The University specialists processed more than 26 hours of conversations. The linguists made sociolinguistic markings, determined the gender, age, approximate region of origin and native language of the interviewees. As the experts explained, these features significantly influence what accent the speakers have, what vocabulary they use, and therefore how effectively their speech will be recognised by automatic models.
According to the researchers, this technology can also be applied to recordings of other people. Yet the quality of recognition may be slightly worse due to different recording conditions or if the speech was poorly represented in the sample, such as children’s speech.
Today, St Petersburg University specifically focuses on the development of educational areas and scientific research related to artificial intelligence technologies. The University has opened the Centre for Artificial Intelligence and Data Science, aimed at developing and implementing large-scale self-organising adaptive and distributed digital platforms for artificial intelligence of things (AIoT) and industrial applications of this technology in the digital industry.
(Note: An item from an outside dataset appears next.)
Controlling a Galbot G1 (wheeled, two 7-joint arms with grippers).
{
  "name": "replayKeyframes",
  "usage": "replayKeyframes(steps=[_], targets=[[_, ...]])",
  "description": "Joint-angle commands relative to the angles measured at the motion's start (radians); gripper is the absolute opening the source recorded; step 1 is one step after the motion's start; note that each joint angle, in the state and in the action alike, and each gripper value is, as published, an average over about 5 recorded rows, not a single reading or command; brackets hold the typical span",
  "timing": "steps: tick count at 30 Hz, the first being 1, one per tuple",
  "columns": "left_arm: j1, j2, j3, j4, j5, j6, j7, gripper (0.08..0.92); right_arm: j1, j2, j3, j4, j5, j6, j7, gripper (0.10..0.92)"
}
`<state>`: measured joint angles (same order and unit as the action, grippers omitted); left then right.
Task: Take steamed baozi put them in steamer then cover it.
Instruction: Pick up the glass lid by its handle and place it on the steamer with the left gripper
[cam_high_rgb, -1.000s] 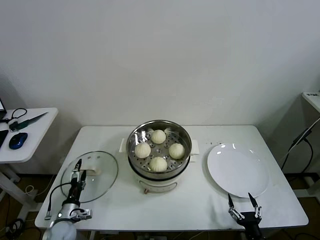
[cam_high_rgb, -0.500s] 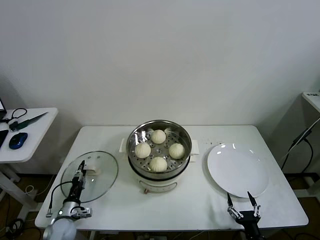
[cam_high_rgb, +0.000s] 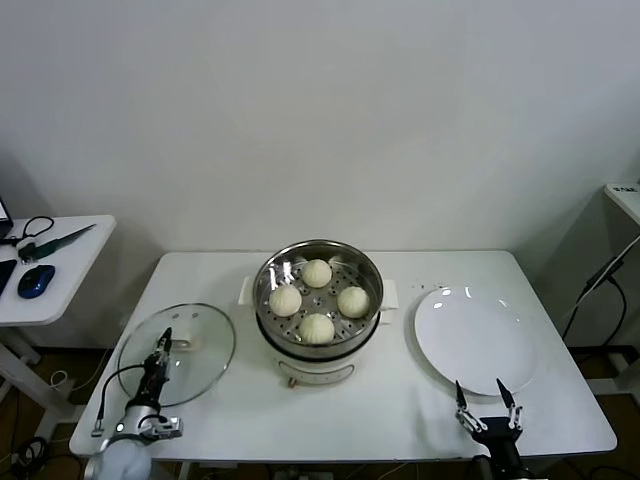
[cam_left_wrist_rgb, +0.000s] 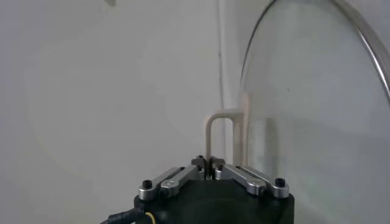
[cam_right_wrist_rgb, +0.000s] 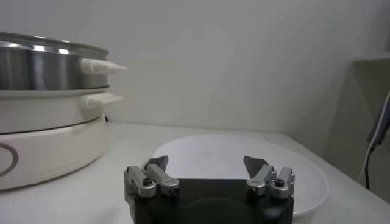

Also, the Research and Education Centre "Mathematical Robotics and Artificial Intelligence" has been set up at St Petersburg University to bring together and combine the efforts of the University researchers in studying intelligent control, mathematical robotics, and educational robotics. One of the Centre’s current projects is developing a new method to help find people lost in the woods using drones. At the University, there is emphasis placed on research into how artificial intelligence impacts our everyday life. Recently, a sociologist at St Petersburg University proposed methods to combat the threats of artificial intelligence.